Como ya hemos dicho, se trata de una intervención en la que se anestesia la zona en la que el médico va a intervenir, por lo que, en primer lugar se decidirá qué tipos de anestesia se va a utilizar: general, raquídea o local. La elección dependerá de la zona del cuerpo en la que se vaya a realizar la artroscopia. Normalmente, en caso de que la articulación se encuentre de cintura para abajo, suele recurrirse a la anestesia raquídea. Para este tipo de anestesia, se hace una punción en la zona de la médula espinal para que la articulación que va a ser intervenida pierda la sensibilidad. Para la anestesia general hay dos opciones. Por un lado, se puede dormir al paciente para que no sienta dolor en todo el cuerpo o, por otro, se le puede bloquear el nervio principal de la zona para que no sienta dolor y, así, no tener que abusar de la anestesia general.

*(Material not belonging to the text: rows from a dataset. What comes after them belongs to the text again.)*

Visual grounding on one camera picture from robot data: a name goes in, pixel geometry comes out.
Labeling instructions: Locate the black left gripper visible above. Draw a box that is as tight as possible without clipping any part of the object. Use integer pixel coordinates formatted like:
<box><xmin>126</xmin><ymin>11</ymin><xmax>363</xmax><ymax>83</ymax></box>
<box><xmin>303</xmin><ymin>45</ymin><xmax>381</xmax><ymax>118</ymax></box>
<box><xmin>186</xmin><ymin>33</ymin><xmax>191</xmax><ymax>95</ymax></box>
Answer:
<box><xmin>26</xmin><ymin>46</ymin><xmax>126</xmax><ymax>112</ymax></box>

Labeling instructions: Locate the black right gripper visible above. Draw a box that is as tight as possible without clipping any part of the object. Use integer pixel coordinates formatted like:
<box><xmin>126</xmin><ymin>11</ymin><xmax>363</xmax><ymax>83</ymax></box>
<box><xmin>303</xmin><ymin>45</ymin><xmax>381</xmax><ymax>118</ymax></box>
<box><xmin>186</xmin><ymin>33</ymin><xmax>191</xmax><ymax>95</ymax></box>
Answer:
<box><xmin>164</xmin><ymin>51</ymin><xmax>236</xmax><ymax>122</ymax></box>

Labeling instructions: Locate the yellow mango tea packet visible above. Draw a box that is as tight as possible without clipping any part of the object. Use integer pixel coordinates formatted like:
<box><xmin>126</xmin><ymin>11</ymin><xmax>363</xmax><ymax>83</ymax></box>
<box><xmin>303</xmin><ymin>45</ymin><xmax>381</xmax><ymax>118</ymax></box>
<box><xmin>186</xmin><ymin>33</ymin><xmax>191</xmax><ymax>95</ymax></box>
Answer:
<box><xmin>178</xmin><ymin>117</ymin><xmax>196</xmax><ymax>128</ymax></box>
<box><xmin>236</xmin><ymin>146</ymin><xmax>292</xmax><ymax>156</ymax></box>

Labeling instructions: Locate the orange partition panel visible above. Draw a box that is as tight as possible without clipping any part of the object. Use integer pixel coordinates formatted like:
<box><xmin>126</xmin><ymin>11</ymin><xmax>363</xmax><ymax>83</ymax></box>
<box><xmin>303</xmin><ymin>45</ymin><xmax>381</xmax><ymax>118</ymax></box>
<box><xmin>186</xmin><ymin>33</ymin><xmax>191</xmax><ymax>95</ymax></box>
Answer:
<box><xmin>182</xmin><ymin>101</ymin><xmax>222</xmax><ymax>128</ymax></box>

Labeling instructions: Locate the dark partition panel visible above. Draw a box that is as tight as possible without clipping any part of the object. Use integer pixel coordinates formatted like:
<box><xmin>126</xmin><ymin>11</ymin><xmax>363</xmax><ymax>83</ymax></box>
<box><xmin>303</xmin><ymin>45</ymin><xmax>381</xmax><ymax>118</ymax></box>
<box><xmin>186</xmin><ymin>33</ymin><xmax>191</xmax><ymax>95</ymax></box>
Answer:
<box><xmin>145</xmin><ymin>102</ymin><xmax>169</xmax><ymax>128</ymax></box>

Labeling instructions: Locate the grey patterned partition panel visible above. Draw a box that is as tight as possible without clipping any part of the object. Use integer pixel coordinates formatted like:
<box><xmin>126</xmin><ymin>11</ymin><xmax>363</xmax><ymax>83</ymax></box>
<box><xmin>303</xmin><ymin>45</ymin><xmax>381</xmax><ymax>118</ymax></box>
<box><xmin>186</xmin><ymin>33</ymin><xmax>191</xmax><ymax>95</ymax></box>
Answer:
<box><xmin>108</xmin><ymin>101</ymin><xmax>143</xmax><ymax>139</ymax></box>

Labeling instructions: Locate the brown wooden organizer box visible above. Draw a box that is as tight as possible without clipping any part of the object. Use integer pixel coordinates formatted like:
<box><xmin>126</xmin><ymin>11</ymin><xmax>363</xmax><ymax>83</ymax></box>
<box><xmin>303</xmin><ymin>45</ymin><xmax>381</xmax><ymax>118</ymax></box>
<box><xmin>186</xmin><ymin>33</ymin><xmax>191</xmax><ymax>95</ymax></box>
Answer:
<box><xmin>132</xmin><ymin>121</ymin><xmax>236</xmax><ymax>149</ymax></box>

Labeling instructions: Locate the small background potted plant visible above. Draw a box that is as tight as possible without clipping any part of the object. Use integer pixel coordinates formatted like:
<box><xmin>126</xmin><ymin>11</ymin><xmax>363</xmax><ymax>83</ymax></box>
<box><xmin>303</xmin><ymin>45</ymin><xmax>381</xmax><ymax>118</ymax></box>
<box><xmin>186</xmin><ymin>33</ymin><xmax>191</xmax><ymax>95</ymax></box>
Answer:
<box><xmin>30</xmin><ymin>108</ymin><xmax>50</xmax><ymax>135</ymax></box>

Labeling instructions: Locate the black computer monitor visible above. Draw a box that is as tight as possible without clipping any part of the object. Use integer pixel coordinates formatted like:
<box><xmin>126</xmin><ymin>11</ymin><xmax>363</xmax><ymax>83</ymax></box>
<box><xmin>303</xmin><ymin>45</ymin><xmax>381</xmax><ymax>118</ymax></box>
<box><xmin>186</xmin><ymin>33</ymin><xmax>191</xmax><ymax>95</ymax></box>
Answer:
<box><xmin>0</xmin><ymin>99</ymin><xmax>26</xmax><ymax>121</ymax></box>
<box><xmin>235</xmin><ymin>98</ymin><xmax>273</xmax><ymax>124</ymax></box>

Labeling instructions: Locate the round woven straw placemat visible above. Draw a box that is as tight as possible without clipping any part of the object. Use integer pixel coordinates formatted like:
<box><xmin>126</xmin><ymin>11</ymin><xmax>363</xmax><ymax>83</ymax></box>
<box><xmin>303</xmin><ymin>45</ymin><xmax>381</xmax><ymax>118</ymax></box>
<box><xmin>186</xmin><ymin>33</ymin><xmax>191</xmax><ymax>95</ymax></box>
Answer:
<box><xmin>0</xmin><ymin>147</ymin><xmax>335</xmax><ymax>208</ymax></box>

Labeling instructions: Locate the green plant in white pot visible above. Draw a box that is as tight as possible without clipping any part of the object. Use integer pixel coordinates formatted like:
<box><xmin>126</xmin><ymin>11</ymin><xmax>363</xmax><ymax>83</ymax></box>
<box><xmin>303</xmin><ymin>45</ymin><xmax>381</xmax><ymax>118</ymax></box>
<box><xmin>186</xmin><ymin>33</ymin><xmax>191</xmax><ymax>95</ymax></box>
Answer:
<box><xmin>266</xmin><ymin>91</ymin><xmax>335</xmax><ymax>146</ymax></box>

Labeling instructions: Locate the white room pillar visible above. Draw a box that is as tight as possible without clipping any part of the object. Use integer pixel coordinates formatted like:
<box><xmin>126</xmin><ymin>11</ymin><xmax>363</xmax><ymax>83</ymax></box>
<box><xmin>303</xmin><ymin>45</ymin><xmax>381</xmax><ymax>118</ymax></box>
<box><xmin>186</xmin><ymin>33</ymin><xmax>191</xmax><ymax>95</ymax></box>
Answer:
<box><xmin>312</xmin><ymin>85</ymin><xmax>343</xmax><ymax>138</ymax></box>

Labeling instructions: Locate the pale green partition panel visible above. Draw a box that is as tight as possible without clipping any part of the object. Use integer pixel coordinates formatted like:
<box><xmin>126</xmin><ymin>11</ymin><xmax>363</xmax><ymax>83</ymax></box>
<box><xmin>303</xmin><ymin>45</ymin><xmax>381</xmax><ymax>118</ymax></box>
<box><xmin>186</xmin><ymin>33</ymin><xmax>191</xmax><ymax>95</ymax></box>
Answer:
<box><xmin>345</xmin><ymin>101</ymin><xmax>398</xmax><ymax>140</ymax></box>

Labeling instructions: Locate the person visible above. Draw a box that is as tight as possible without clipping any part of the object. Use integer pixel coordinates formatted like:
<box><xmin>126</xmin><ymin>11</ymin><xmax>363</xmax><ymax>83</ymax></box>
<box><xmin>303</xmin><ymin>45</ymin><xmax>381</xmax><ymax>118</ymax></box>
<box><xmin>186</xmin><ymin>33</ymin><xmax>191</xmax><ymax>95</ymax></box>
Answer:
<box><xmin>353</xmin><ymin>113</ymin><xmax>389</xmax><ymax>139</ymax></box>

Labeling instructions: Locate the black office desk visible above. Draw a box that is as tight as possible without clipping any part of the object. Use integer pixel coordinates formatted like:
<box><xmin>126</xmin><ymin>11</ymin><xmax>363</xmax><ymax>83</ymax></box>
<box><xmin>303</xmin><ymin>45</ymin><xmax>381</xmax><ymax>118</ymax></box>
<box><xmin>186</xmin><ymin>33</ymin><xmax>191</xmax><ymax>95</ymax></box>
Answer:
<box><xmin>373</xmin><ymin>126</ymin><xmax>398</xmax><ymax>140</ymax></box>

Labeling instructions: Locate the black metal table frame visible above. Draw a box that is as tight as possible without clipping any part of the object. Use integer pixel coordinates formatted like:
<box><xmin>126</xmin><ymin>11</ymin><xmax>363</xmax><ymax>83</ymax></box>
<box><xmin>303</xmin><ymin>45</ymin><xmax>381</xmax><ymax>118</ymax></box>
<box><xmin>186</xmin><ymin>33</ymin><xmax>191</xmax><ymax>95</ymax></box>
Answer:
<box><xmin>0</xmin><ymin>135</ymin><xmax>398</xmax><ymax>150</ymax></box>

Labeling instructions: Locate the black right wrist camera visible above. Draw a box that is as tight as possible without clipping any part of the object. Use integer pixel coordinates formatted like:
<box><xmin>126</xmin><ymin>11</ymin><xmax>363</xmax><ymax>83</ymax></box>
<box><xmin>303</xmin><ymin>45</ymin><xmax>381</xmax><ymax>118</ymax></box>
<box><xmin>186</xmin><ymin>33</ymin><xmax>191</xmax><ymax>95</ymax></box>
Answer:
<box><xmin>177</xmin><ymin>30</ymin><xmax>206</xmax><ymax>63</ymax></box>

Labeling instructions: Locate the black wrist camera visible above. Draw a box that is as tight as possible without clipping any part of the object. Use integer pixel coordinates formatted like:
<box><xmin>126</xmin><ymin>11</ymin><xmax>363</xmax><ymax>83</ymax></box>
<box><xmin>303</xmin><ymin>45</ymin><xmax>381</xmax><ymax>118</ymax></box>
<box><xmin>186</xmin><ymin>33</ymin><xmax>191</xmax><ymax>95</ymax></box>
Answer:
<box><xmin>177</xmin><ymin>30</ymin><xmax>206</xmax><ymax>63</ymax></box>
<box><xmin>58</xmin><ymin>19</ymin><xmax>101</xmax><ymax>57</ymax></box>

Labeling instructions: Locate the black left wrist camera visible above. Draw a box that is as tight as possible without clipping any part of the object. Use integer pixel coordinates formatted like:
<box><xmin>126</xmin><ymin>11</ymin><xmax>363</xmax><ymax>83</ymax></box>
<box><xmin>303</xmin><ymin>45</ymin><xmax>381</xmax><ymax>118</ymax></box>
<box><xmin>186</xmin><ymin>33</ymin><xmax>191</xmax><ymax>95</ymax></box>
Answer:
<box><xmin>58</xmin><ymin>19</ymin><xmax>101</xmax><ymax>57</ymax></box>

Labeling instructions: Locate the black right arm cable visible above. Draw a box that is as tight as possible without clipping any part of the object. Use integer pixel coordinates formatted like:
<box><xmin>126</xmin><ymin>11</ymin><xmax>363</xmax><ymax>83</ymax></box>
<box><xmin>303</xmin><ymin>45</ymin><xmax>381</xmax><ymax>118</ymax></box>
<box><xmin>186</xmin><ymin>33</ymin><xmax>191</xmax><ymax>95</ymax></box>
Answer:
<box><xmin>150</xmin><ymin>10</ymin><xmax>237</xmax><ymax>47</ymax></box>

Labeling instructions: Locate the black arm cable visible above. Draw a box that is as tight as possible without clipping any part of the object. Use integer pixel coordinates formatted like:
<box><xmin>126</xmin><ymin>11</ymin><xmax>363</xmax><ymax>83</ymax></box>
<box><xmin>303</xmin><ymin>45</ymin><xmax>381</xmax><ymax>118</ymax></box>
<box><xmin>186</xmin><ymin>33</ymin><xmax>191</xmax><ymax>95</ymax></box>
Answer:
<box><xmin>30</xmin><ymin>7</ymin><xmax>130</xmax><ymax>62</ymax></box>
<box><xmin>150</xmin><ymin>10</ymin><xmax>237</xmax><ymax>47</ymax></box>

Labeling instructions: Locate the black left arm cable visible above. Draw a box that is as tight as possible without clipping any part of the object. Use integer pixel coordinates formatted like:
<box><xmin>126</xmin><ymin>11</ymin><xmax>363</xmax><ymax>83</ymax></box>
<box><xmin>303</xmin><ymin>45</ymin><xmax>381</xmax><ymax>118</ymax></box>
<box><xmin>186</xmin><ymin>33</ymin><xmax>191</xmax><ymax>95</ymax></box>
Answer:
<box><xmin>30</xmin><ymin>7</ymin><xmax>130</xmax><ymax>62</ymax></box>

Es conveniente tener al paciente en una posición relajada y semidormido para evitar cualquier tipo de problemaEs conveniente tener al paciente en una posición relajada y semidormido para evitar cualquier tipo de problema

Es posible que haya que recurrir a utilizar medicamentos sedantes en caso de que el paciente se encuentre en un estado de nervios que pueda dificultar la intervención. Cualquier movimiento involuntario puede hacer que la artroscopia no salga como debería y las heridas sean mayores. Es por ello, que es conveniente tener al paciente en una posición relajada y semidormido para evitar cualquier tipo de problema.

Una vez que el paciente ya está anestesiado, toca limpiar la zona con líquido desinfectante y se cubrirá con una sábana quirúrgica que marcará los límites de la zona que va a ser intervenida. Además, se colocará una especie de manguito que ayudará a controlar el sangrado durante la intervención. Éste se produce por las, aproximadamente, cuatro incisiones que hace el médico en la articulación afectada para introducir suero, una cámara y los instrumentos quirúrgicos que necesite. El suero se emplea para inflar la articulación y, así, poder aumentar el tamaño que hay entre los huesos y facilitar la intervención.

Por último, el médico drenará la zona para sacar todo el suero que se ha introducido y se darán puntos de sutura para cerrar las incisiones que se han hecho para acceder a la zona. Tras esto, el paciente será llevado a su habitación hasta que se le vaya el efecto de la anestesia y el médico vea que ya es conveniente que se vaya a casa y reciba el alta. La recuperación dependerá del tipo de intervención, la articulación afectada y de la gravedad de la lesión.